> TASK
Find all lines in the records that include the word "floor", and copy them out.

> AVAILABLE RECORDS
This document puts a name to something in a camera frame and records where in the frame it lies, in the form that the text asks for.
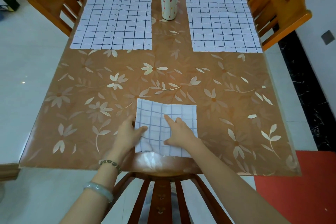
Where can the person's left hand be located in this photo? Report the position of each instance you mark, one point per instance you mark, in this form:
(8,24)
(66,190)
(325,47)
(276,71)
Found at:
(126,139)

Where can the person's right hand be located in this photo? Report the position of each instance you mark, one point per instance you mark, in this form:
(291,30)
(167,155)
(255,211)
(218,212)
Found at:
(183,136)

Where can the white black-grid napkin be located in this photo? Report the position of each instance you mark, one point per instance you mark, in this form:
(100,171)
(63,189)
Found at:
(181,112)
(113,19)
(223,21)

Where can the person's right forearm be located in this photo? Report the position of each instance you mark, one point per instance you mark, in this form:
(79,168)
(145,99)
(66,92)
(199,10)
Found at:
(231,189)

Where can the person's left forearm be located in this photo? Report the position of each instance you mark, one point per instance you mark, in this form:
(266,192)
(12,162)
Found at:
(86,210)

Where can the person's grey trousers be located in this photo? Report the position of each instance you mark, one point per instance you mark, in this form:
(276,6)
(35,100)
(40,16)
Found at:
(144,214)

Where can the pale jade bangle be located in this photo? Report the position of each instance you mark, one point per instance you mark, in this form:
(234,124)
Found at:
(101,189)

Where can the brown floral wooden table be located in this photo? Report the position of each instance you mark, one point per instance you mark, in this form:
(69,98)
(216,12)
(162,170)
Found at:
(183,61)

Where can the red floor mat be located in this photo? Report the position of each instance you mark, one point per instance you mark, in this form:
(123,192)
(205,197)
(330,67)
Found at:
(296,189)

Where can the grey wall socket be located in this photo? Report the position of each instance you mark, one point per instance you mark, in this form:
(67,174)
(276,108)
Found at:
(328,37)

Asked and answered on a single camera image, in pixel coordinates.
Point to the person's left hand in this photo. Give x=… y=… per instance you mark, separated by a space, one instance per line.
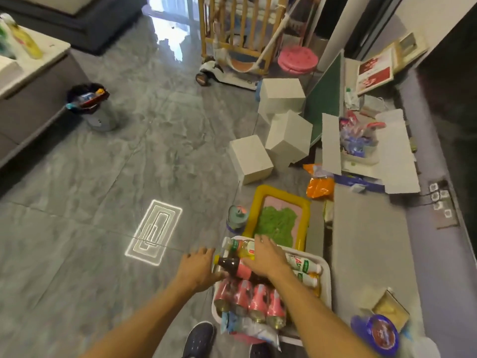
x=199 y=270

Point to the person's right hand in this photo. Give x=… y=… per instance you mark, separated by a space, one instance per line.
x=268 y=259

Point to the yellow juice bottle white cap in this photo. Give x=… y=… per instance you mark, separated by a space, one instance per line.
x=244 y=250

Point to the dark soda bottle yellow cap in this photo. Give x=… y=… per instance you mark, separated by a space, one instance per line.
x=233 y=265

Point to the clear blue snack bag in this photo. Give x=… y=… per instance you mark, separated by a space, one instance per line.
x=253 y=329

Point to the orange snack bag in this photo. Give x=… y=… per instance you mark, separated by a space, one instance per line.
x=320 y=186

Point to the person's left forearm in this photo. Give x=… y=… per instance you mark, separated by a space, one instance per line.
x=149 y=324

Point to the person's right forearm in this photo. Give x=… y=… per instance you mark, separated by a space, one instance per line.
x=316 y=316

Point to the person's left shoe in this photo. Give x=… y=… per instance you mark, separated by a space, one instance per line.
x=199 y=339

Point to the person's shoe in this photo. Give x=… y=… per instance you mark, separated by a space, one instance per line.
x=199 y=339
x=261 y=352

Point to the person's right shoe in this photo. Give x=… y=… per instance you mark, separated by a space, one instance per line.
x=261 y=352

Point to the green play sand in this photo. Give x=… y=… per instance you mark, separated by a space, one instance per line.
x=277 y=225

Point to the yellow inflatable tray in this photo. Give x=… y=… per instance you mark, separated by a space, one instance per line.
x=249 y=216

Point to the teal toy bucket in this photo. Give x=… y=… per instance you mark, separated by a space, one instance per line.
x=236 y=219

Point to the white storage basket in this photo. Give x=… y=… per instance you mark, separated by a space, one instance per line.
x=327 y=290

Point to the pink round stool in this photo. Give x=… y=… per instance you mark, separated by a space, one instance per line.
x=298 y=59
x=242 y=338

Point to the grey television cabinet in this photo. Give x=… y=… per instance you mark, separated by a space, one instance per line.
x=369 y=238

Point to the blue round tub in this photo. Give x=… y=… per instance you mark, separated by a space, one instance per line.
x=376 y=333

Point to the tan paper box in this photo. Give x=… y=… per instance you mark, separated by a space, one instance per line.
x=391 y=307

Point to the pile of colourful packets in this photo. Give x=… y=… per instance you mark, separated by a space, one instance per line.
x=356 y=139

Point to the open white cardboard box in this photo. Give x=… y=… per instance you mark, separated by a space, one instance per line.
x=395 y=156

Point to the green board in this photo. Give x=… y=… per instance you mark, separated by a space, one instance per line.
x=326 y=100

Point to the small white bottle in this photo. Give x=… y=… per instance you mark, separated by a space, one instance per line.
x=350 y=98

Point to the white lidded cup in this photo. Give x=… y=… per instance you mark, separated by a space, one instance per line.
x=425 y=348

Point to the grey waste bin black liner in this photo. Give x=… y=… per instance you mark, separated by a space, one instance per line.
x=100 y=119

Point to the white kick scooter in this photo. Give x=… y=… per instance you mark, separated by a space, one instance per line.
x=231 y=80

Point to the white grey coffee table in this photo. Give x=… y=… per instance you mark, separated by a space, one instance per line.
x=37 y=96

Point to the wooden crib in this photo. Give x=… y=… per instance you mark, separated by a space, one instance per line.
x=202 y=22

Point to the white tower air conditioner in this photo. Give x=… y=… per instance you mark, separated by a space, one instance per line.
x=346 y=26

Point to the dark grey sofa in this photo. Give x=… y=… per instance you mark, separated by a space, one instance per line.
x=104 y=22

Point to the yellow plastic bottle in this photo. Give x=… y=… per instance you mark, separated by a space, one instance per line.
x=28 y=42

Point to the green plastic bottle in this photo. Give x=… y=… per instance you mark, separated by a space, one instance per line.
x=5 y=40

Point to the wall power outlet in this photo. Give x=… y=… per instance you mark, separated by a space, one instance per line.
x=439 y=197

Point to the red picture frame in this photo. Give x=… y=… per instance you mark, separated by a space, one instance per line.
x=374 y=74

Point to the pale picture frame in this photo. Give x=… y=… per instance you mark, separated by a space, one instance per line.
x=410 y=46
---
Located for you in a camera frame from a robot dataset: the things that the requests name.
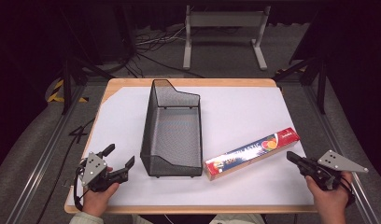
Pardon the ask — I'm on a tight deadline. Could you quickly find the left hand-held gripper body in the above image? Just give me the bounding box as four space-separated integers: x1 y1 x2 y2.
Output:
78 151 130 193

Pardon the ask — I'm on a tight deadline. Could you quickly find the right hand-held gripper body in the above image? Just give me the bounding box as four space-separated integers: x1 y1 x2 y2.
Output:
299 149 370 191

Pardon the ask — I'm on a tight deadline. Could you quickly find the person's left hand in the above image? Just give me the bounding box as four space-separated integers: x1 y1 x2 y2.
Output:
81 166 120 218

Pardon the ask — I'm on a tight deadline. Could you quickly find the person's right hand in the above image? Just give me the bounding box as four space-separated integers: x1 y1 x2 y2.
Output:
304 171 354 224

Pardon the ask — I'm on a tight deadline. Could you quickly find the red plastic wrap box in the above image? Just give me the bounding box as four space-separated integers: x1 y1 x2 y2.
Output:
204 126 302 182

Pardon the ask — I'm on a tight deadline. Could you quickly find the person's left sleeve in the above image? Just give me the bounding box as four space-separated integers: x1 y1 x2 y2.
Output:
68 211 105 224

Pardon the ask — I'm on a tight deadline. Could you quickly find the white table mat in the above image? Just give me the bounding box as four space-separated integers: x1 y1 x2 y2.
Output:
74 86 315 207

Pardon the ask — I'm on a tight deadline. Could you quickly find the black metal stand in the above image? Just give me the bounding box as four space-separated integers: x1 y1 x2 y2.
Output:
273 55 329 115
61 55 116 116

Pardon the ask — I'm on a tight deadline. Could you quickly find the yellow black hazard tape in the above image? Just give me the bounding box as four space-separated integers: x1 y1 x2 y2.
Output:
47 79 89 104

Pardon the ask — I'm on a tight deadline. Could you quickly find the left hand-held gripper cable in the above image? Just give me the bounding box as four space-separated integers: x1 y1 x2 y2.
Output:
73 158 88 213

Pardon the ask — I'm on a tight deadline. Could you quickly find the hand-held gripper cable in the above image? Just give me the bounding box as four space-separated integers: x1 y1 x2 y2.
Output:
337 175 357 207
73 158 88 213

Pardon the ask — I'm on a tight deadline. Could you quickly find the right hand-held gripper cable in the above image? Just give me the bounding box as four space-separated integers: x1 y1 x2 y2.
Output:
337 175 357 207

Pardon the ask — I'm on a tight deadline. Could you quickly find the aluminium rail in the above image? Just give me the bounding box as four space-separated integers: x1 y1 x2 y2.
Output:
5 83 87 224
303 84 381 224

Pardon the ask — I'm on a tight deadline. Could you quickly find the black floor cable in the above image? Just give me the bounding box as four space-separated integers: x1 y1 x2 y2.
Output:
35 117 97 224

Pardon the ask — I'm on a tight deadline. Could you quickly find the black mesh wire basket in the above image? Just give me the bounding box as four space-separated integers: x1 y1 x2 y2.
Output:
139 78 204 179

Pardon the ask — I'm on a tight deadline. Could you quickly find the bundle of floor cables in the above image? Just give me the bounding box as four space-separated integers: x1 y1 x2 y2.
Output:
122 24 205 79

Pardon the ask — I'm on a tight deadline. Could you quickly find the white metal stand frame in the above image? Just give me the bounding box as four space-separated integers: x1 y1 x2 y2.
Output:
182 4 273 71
...
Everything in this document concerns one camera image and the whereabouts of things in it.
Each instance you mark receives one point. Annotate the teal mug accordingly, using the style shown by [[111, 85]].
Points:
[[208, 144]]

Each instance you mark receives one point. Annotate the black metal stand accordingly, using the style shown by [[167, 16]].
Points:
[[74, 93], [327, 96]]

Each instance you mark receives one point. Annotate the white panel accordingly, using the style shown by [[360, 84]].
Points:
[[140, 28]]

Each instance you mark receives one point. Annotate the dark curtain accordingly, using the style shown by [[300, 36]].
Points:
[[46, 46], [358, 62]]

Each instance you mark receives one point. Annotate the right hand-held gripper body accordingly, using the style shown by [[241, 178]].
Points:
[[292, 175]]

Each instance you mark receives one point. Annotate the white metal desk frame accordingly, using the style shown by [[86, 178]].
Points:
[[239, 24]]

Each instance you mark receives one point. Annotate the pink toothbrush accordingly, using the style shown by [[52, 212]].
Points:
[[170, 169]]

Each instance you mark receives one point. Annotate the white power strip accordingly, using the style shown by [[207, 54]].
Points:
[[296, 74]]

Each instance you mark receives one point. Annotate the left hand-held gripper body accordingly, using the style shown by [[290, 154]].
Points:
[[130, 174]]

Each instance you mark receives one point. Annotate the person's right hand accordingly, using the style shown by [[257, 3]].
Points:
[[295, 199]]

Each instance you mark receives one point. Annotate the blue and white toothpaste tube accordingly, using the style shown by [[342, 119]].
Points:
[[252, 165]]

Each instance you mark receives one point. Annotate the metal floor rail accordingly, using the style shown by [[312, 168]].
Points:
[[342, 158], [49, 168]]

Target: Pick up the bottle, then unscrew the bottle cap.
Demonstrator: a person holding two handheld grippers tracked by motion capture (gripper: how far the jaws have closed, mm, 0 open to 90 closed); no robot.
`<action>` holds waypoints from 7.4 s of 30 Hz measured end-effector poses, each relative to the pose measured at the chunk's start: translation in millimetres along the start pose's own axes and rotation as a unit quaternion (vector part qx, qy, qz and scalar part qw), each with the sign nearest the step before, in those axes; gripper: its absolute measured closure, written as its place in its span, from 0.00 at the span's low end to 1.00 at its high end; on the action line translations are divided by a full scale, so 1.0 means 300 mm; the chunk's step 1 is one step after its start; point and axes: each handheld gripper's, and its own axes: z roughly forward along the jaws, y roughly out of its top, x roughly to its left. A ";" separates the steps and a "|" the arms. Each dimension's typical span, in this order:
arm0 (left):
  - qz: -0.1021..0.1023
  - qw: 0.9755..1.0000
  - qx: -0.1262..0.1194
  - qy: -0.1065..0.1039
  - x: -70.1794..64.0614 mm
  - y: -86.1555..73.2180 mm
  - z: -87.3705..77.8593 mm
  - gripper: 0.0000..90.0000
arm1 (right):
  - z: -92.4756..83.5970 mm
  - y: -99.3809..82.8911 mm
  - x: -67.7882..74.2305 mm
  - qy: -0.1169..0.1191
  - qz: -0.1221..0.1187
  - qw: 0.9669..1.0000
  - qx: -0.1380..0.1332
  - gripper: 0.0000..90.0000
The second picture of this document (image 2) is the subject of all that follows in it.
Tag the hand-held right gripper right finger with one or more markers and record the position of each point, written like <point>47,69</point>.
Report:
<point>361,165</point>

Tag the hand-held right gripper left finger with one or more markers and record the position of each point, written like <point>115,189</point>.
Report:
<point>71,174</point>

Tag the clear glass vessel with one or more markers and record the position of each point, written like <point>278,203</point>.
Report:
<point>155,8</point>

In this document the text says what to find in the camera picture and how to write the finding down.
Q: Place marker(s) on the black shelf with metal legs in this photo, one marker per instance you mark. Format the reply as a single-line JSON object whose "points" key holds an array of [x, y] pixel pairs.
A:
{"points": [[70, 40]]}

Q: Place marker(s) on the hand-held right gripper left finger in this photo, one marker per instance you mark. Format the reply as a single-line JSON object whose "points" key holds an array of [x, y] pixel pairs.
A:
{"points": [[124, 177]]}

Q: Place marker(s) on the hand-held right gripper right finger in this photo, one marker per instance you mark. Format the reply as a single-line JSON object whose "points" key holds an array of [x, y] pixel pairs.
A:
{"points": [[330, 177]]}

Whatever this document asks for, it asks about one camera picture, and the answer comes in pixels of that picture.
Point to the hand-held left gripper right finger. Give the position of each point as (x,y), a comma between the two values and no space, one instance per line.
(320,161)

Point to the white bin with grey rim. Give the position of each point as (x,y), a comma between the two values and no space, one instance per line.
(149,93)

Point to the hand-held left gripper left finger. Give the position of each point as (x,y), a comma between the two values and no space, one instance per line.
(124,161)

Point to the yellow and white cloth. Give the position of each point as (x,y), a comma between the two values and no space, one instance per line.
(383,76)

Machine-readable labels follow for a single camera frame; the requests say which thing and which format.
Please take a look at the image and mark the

> EXERCISE RESPONSE
Where can the red floor mat be located in this photo? Report the position of each instance you mark, one point per instance you mark, in this form:
Pardon the ask — I'm on a tight deadline. Could you quickly find the black floor cable in the above image? Just give me the bounding box as four space-separated integers: x1 y1 x2 y2.
Pardon the ask — I'm on a tight deadline. Could you quickly find the bundle of floor cables in the above image? Just give me the bounding box as four space-separated integers: x1 y1 x2 y2.
Each instance you mark receives one point. Annotate the metal floor rail accordingly, using the style shown by [[312, 168]].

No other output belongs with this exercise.